[EXERCISE DESCRIPTION] Please output exactly the part of the records below that opens with the line containing "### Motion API" and closes with the line containing "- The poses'", both lines included, and nothing else.

[DATA TO PROCESS]
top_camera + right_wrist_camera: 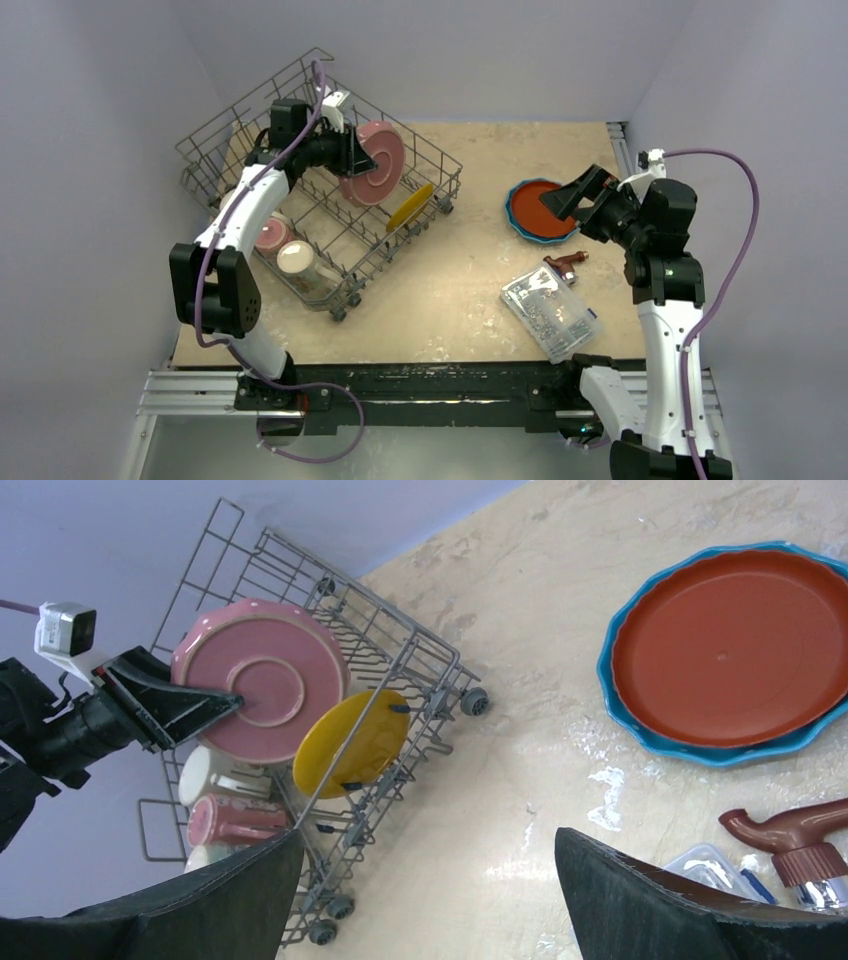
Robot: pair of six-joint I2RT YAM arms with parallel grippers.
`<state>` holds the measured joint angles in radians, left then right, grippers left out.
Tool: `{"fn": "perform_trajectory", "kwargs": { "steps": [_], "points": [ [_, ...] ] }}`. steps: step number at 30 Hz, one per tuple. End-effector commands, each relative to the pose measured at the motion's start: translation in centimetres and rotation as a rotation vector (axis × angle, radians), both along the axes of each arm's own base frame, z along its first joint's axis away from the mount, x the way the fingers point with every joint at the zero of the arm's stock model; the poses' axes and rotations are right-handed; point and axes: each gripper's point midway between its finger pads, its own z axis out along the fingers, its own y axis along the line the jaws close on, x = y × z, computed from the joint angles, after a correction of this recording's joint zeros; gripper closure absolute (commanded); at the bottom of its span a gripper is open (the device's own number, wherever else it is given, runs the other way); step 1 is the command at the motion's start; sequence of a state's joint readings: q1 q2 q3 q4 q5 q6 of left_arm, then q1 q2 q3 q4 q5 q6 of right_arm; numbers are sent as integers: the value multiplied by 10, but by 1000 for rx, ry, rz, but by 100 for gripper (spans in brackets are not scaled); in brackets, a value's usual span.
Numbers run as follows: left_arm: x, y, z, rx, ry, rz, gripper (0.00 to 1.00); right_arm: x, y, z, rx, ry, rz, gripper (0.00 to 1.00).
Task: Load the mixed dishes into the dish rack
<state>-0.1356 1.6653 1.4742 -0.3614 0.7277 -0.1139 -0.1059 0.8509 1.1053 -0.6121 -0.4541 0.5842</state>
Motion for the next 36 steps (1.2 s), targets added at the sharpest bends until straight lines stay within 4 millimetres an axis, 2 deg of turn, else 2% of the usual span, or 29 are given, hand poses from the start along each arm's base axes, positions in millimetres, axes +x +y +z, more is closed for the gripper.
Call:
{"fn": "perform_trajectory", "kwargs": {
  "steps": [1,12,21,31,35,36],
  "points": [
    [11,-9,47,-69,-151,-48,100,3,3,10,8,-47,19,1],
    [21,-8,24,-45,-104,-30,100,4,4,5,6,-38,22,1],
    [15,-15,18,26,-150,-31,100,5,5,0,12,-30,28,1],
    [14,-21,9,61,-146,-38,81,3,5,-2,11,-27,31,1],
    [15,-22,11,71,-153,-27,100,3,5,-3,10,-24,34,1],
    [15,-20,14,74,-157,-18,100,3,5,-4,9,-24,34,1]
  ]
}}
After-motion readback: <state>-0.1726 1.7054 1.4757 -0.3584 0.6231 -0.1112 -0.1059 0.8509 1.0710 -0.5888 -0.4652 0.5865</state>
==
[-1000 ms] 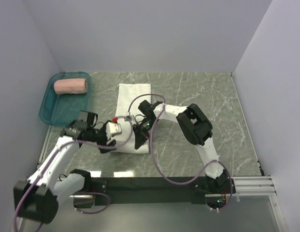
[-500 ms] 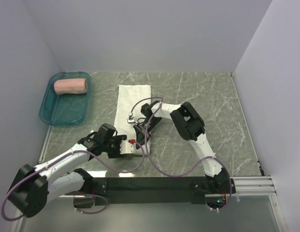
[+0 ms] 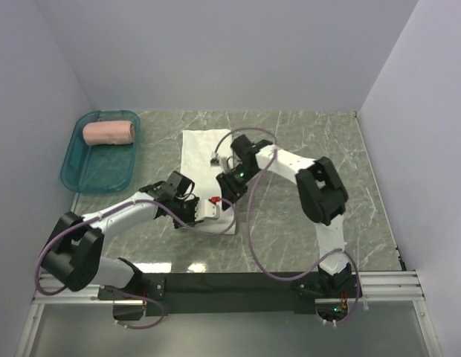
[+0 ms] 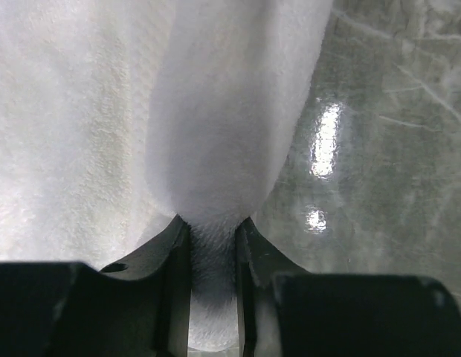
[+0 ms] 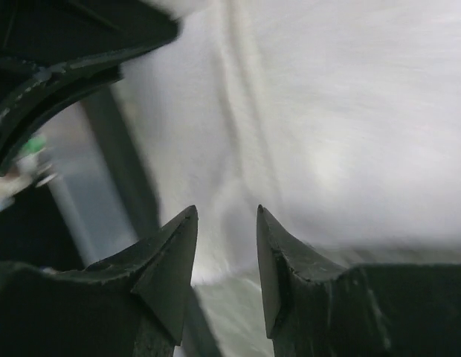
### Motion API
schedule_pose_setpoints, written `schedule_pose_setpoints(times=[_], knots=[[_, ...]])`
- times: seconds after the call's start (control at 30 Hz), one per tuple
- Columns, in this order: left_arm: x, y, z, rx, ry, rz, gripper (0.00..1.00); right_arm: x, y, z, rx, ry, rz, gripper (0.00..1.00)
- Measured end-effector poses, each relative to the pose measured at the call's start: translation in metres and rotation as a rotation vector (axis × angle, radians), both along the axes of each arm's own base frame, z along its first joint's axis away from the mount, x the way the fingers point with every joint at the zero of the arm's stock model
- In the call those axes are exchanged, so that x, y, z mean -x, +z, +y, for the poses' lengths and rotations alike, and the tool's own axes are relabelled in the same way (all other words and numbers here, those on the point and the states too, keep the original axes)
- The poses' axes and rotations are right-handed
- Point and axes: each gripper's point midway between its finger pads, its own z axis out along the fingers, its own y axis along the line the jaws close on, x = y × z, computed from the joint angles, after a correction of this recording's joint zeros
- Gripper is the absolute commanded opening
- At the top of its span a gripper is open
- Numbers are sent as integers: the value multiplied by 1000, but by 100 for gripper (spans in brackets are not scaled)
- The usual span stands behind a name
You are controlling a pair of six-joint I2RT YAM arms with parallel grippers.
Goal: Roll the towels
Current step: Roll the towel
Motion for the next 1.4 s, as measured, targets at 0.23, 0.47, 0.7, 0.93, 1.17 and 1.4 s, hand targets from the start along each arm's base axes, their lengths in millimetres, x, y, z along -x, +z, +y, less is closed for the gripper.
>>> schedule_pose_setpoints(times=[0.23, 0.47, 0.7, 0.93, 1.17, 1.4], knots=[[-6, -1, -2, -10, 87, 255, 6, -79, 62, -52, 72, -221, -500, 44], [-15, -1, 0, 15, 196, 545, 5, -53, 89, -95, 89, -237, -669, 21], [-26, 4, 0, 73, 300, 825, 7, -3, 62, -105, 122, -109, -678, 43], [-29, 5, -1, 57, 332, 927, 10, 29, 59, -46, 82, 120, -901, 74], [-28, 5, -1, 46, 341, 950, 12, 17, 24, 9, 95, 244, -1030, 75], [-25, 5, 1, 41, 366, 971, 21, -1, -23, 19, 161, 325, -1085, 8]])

[RESPONSE TO THE TASK]
### Motion API
schedule_pose_setpoints, written `schedule_pose_setpoints(times=[_], knots=[[_, ...]])`
- times: seconds after the call's start (control at 30 Hz), one per tuple
- Columns, in this order: left_arm: x, y, z, rx, ry, rz, gripper (0.00..1.00); right_arm: x, y, z, rx, ry, rz, gripper (0.00..1.00)
- Measured end-effector poses, each relative to the pose measured at the call's start: translation in metres and rotation as a rotation vector (axis × angle, radians), both along the axes of each arm's own base frame, z along its first joint's axis away from the mount, x the way the fingers point with every joint at the zero of the arm's stock model
- In the call those axes are exchanged, so that x, y, z mean -x, +z, +y, for the poses' lengths and rotations alike, and the tool's own axes are relabelled in the same way (all other words and numbers here, those on the point and the states too, keep the original axes)
- The poses' axes and rotations are right-handed

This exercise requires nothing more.